コメント:この作品が出てくるまで、というか読むまで、著名度の割には高橋留美子という作家は嫌いだった。「うる星やつら」のラムちゃんといえば、ルパン3世の峰ふじ子と並ぶくらい、男子・男性に人気の強いキャラクターらしいが、とりあえずその人気のあるキャラクターそのものに、何か許せないものがあった。
この「めぞん一刻」を知ったのも、まんがからでなく、アニメからで、兄が見るから見るという感じで見ていたし、高校の友人諸氏も見ているから話の種になり、その後まんがを読んでも「ふ〜ん」という程度の感想しか出てこなかった。どちらかというと最初の方は「うる星」の印象が強くて、どうも好きになれず、中盤以降になって、ようやく読めたという感じだった。
それが、連載も終了し、4、5年、全く手にもする機会もなかったこの作品を、思いもかけず読み返してみて、「あれ?」と思った。そう、十代に読んだ時と、味わいが全く違うのだ。だいたいどの辺からかというと、9巻の八神登場あたりから、の登場人物の心理の動きである。
高校生の時は何気に読み飛ばしていた響子の気持ち、心の動き、はたまた五代の心の動きなどなどに、「ああ、そうだ、そうなんだよなあ」と感心し、時には、書いてないところまで想像できて、しかも、その想像した登場人物の心理から来るべき次の動きが画面上でドンピシャにはまってしまう。失恋したと勘違いした時の五代の思いや、五代が訪ねてくることを待っている響子の気持ち。そうか、高橋留美子は書いていなくても、ここまで設定して書いていたんだ、ということに驚き、また、自分が読む年代によってわかる部分とわからない部分の差が生じてしまうということに驚きを感じた。
あまりにも有名なストーリーで読んだことのある人も多いと思うが、もう一度、大人になってからお試しあれ。経験で、いくらでも味わいの増える作品である。

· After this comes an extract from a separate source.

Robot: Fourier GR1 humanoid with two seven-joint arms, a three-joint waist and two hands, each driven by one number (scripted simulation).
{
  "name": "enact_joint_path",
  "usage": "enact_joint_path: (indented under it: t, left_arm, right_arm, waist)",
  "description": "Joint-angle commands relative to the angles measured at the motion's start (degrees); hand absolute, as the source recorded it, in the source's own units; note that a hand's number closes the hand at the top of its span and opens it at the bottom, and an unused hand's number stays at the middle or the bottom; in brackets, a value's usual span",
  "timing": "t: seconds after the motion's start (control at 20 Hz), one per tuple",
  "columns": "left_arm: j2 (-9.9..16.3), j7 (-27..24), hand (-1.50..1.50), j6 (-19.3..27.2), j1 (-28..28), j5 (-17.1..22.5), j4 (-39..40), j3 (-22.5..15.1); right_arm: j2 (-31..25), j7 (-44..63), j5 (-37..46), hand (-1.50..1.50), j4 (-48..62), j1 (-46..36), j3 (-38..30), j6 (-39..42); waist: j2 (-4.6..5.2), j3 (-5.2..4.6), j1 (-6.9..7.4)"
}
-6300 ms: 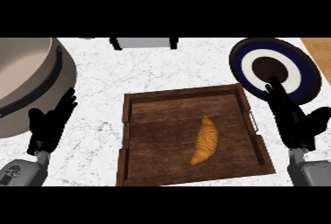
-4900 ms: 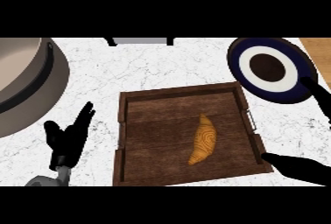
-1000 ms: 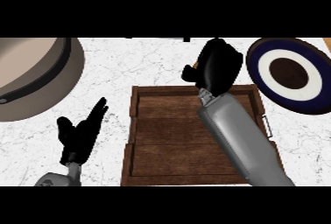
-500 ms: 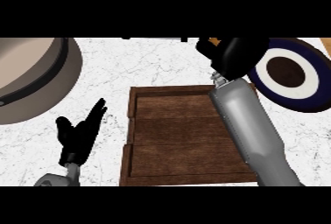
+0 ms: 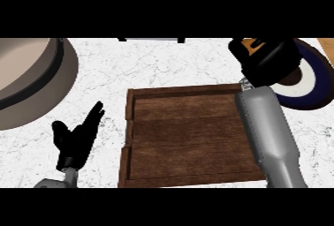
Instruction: Pick the croissant from the tray and place it in the plate
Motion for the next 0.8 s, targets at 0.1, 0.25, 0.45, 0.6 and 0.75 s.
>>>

巷には五代くんの男としての成長が、響子さんのハートをいとめた、というコメントもあるそうだけど、手のかかる弟から、好きでも恋愛相手として踏み出していい男か、結婚相手として決められる男か、という、色々の段階があると思う。響子さんが本気になれる相手として五代くんが成長したということにも賛成だけれども、おそらく彼女の心理の中でそういう「段階」というのはあっただろうし、いくら未亡人といってもそういう計算が働かなくては嘘のような気がする。(もちろんはっきりしないでじらすのも、相手があたふたと慌てるのも、時には嫉妬するのでさえ本音は楽しいのも含めて。)
この話は、生まれては解決する、生まれては解決するような障害が、作品を面白くする上でのテクニックのようにも感じられるが、恋愛でなら響子さんにとっての八神やこずえの存在が、五代くんにとっての三鷹という存在が恋の「深化」の役割を果たしているのみでなく、五代くんにとっての「就職活動」が、彼の成長を促す一助であったという、そうした様々な「段階」を生み出すための障害でもあったといえるだろう。(C)少女マンガ名作選
また、未亡人というのはかなりこの作品の中で功を奏していて、普通のキャリアウーマンである二つ上なだけの女性では、双方あんな複雑な心理はなかなか生まれにくいのではないかと思う。二十代も後半になれば、多少頼りなくても生活力がおぼつかなくても、このまま結婚しないよりは、まあいいか、と思って妥協してしまうし、たいした恋でなくても結構満足してしまう。ところが響子さんには十代という多感な時に好きになった人と結婚して、しかもその相手は死んでしまい、しかも特に再婚をいそぐ必要性もない。つまりゆっくりと純粋に恋愛ができて味わえる環境に設定されてしまっているのだ。
女は、本当は何を基準にどう選びたいのか。
かえって、贅沢な恋というのはこういうのを言うのではないだろうか。
バブル絶頂期に描かれたこの作品、実を取るか、情をとるかのかけひきも含め、一度機会があったら特に女性諸氏は、響子さんの恋の視点で、読みなおしていただきたい。